* **To do**:
Return the listing below unchanged, except that the pictures are dropped.

* **Recorded information**:

····················

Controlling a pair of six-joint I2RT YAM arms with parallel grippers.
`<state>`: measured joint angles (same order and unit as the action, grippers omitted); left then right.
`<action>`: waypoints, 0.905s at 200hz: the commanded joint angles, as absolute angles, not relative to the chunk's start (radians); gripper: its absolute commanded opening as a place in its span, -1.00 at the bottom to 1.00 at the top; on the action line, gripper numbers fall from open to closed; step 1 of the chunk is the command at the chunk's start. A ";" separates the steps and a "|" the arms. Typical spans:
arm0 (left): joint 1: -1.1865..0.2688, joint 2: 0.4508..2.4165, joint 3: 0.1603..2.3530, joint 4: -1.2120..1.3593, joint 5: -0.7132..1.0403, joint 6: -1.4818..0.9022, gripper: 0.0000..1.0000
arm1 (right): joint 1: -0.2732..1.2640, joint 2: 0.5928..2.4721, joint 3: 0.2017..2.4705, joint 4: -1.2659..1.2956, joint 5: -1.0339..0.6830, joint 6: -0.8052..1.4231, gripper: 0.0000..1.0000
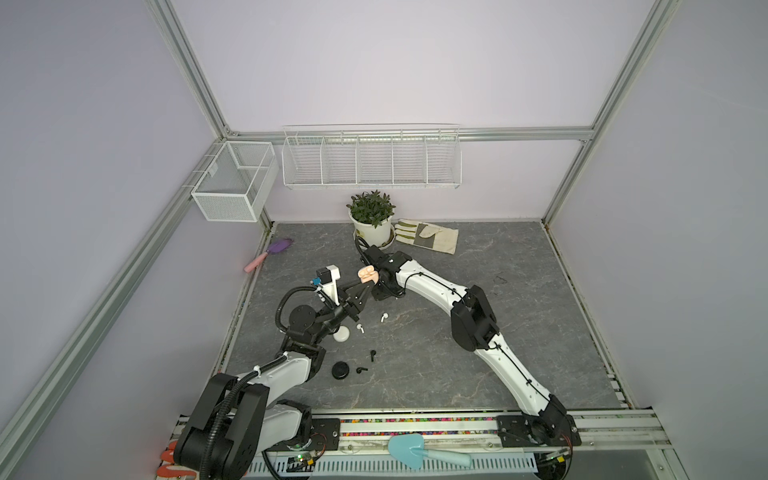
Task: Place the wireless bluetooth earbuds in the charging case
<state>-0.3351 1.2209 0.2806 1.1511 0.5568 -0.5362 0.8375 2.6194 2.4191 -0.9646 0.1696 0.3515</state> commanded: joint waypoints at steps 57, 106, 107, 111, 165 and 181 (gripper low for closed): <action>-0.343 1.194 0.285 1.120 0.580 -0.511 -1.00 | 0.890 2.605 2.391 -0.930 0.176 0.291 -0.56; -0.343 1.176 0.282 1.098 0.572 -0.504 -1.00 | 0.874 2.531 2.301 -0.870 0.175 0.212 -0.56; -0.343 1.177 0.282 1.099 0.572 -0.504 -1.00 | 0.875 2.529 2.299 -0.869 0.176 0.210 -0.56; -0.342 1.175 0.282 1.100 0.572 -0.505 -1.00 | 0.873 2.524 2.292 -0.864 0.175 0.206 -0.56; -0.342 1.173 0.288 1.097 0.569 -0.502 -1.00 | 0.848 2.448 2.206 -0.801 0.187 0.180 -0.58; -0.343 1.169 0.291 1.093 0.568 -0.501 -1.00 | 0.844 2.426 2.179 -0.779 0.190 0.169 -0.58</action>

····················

* **Exercise response**:
Controlling a pair of six-joint I2RT YAM arms with parallel grippers.
`<state>`: measured joint angles (same order and unit as the action, grippers omitted); left then right.
`<action>`: waypoints, 0.905s at 200hz: the commanded joint angles, as absolute angles, not relative to the chunk's start (radians); gripper: its absolute commanded opening as a place in its span, -1.00 at the bottom to 1.00 at the top; on the action line, gripper numbers fall from open to closed; step 1 of the chunk is the command at the chunk's start. A ";" separates the steps and a "|" the arms. Typical spans:
arm0 (left): joint 1: -1.1865..0.2688, joint 2: 0.4508..2.4165, joint 3: 0.1603..2.3530, joint 4: -1.2120..1.3593, joint 5: -0.7132..1.0403, joint 6: -1.4818..0.9022, gripper: 0.0000..1.0000
arm1 (right): joint 1: -0.2732..1.2640, joint 2: 0.5928..2.4721, joint 3: 0.2017..2.4705, joint 4: -1.2659..1.2956, joint 5: -1.0339..0.6830, joint 6: -0.8052..1.4231, gripper: 0.0000..1.0000
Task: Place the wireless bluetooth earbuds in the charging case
<state>-0.3351 1.2209 0.2806 1.1511 0.5568 -0.5362 0.8375 2.6194 2.4191 -0.9646 0.1696 0.3515</state> commanded: joint waypoints at steps 57, 106, 107, 111, 165 and 181 (gripper low for closed): <action>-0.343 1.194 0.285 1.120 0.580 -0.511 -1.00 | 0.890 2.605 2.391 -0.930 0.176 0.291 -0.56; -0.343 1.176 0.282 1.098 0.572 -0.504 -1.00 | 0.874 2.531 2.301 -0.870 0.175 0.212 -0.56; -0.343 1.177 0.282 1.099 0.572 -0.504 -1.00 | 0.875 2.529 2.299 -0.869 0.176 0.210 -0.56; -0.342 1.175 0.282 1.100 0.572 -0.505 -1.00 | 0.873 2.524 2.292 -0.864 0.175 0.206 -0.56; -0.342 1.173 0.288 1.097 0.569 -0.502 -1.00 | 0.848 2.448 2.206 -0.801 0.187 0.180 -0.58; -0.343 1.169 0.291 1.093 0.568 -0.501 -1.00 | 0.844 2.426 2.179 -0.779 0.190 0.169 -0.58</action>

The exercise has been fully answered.